Content starts

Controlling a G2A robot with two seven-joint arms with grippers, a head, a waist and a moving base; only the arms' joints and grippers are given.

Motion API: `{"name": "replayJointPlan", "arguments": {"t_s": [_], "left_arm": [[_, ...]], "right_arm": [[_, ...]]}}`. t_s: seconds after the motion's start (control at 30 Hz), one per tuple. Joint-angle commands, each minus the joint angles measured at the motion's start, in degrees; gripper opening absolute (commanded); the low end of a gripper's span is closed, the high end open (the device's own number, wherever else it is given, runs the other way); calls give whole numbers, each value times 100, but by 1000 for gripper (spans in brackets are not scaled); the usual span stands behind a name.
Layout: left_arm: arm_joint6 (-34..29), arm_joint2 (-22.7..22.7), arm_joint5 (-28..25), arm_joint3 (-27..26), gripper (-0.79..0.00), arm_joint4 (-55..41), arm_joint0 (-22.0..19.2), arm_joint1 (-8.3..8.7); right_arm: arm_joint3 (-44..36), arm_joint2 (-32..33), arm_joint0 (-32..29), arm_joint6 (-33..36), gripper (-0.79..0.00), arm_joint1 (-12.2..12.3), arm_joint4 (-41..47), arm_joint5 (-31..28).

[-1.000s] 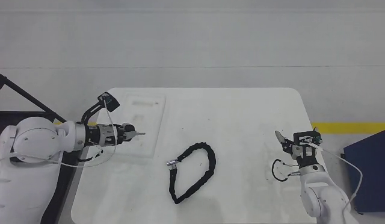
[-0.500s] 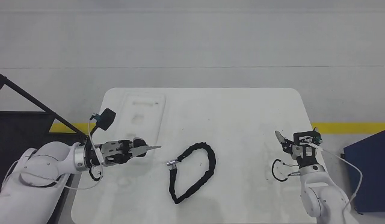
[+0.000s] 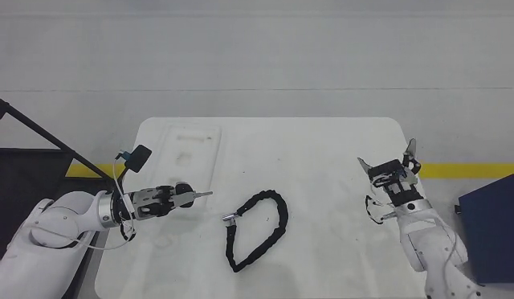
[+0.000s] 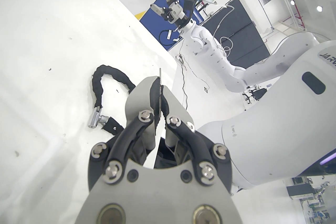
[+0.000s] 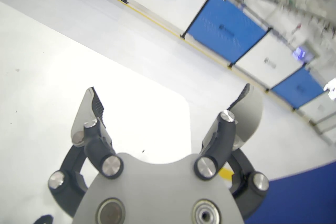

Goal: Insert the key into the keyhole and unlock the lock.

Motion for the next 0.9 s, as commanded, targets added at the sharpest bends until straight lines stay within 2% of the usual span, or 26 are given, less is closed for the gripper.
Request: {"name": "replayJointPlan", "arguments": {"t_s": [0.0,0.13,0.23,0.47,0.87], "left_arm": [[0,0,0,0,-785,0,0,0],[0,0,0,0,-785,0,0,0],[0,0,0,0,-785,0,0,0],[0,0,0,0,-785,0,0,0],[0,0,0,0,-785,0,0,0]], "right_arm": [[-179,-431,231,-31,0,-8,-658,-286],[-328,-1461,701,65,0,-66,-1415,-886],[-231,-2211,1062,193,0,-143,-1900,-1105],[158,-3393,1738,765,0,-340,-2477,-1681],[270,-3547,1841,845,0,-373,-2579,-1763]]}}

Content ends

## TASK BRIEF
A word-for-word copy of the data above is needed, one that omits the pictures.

## ANSWER BOX
Controlling a G2A robot with two seven-joint arms with grippers, a head, a waist and a moving base; only the arms' joints and grippers are given.

Motion API: `{"name": "replayJointPlan", "arguments": {"t_s": [_], "left_arm": [[_, ...]], "right_arm": [[_, ...]]}}`. t_s: seconds after the motion's start (control at 30 Hz), one per tuple. Joint-angle commands, each minus the joint angles measured at the motion's start, in degrees; gripper opening absolute (commanded); the low end of a gripper's span is closed, the high end open (the device's own number, wherever else it is given, runs the other way); calls give whole numbers, each value times 100, but by 1000 for gripper (spans in brackets are not scaled); the usual span stands behind a name.
Layout: left_arm: arm_joint6 (-34..29), arm_joint2 (-22.7..22.7), arm_joint5 (-28..25), arm_joint3 (-27..26), gripper (-0.79..0.00), arm_joint4 (-55..41), arm_joint0 (-22.0..19.2), arm_joint1 (-8.3..8.7); right_arm: arm_joint3 (-44..36), arm_joint2 (-32..33), arm_joint0 (-32..29), arm_joint6 (-33..36), gripper (-0.79..0.00), arm_joint1 (-12.2..12.3), arm_joint4 (-41..47), arm_joint5 (-31..28).

[-1.000s] 
[-0.500s] 
[+0.000s] 
[+0.000s] 
[+0.000s] 

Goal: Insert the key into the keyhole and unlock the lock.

Motion for the next 0.9 s, as commanded, targets added at the sharpest bends until straight lines stay within 2% of the usual span, or 26 are given, less is closed for the gripper.
Request: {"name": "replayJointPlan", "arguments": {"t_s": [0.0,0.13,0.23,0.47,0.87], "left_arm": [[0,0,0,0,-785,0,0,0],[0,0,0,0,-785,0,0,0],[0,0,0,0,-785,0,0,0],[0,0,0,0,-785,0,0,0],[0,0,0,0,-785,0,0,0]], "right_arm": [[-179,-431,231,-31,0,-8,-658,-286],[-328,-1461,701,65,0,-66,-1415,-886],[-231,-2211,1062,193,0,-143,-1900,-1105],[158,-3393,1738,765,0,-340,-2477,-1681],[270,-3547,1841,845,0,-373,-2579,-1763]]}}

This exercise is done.